● **Goal of the exercise**
Every line from the one containing "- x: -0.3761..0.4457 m" to the one containing "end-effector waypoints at" in the records below, both included, must be set down exactly, and no other line.

● **Excerpted records**
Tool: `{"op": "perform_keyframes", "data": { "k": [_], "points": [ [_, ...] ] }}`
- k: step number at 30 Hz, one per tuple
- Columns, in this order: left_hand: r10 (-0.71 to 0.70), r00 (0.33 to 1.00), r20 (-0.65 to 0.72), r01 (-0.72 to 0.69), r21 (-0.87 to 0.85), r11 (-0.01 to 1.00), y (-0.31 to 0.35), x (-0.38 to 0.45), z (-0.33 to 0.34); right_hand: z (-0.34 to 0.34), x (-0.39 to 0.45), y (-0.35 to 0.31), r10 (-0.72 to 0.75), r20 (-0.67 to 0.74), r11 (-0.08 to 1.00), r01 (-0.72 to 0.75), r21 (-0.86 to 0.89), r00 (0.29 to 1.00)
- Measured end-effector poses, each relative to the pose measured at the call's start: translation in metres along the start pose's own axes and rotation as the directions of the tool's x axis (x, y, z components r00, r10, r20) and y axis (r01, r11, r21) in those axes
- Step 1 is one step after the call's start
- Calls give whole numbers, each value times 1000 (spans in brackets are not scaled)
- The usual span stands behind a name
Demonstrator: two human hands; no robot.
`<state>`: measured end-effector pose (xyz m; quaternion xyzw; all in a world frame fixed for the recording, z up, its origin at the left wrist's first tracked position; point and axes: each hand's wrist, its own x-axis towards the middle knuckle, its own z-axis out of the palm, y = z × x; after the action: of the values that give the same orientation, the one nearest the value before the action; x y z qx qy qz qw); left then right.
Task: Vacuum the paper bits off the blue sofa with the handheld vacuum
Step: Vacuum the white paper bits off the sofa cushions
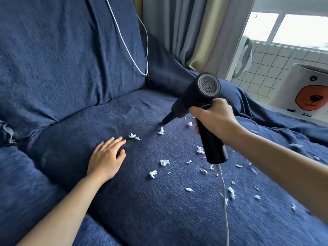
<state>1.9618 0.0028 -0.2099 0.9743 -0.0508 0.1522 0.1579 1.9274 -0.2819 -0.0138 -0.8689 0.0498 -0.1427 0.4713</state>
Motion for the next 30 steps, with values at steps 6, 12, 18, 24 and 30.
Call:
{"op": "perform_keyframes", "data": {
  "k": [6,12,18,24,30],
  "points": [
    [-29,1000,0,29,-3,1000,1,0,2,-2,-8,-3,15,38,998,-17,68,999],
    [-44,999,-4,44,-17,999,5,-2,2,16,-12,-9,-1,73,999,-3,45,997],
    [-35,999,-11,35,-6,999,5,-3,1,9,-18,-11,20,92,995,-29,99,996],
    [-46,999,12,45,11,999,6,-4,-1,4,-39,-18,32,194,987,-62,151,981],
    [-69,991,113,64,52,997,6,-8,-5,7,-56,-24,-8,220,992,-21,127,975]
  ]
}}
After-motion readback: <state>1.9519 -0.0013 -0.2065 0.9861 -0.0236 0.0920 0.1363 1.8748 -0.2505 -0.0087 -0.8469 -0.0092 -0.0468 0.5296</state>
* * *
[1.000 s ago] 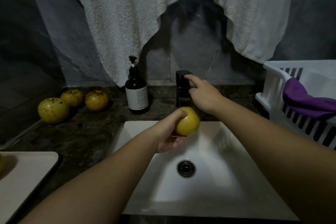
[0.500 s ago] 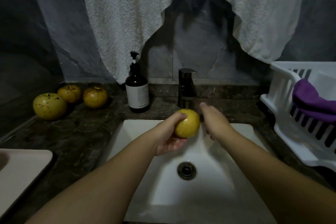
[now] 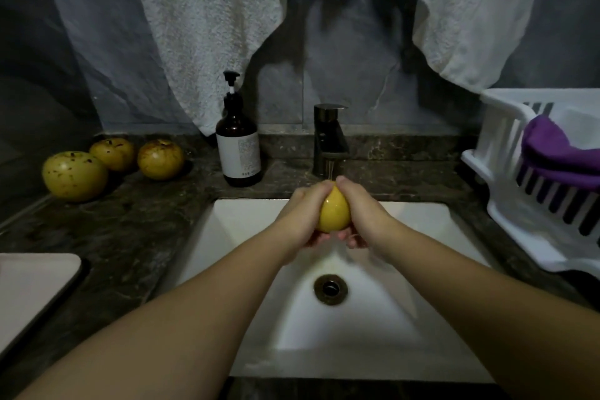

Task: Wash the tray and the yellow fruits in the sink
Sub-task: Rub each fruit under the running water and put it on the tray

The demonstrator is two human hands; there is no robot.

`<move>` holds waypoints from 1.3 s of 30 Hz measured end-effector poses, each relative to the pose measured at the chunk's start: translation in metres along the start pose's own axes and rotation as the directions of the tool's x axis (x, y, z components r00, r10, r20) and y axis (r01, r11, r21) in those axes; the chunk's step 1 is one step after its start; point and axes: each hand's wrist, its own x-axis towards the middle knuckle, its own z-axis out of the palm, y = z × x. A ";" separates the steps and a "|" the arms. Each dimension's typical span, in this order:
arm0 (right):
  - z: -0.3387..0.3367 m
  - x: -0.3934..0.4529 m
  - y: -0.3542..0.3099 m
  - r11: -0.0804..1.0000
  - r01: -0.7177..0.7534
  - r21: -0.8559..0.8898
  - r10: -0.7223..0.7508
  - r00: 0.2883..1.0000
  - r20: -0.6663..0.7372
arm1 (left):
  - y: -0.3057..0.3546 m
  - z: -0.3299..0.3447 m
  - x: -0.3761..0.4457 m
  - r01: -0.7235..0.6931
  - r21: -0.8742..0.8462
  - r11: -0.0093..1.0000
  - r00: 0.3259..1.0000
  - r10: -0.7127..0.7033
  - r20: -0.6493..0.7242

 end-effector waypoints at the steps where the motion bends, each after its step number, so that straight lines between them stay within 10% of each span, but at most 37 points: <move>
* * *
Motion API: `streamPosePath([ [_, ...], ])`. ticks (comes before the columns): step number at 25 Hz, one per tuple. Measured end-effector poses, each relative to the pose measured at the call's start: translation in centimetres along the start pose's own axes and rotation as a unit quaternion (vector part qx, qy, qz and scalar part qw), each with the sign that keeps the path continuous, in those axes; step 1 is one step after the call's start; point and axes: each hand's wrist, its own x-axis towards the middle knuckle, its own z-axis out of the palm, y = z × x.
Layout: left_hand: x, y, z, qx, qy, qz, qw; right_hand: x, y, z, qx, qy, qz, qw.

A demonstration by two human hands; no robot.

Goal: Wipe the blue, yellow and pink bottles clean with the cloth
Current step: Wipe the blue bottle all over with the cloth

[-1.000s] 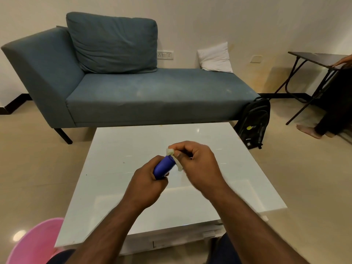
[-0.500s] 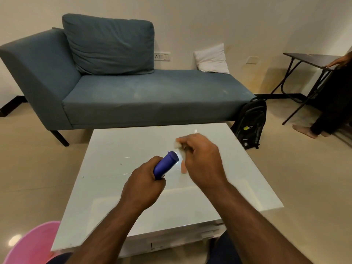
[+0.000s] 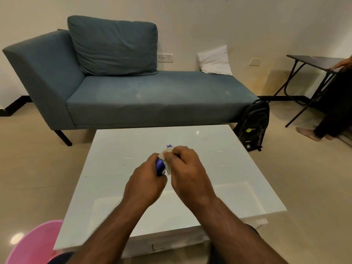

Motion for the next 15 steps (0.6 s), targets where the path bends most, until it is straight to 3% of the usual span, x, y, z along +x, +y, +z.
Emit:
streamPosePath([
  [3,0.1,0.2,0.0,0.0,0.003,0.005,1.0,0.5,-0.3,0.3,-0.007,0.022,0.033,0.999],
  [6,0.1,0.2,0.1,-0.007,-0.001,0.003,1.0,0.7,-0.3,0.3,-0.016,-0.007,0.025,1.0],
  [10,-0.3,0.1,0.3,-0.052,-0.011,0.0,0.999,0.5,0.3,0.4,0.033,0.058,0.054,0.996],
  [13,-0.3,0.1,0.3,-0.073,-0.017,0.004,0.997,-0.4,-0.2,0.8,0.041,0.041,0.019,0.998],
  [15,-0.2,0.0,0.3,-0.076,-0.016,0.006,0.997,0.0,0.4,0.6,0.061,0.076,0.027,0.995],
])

● **The completed task**
  - x: -0.3761..0.4457 m
  - r01: -0.7235..0.6931
  - r21: -0.8742..0.8462
  - r11: -0.0093..1.0000
  - r00: 0.3259..1.0000
  - r10: -0.7127..0.7033
  - r20: -0.6493..0.7242

 end-effector waypoints at the steps where the motion bends, each after its step number, so that straight lines between them stay within 10% of each span, but at most 37 points: <move>

Work on this exercise has concluded.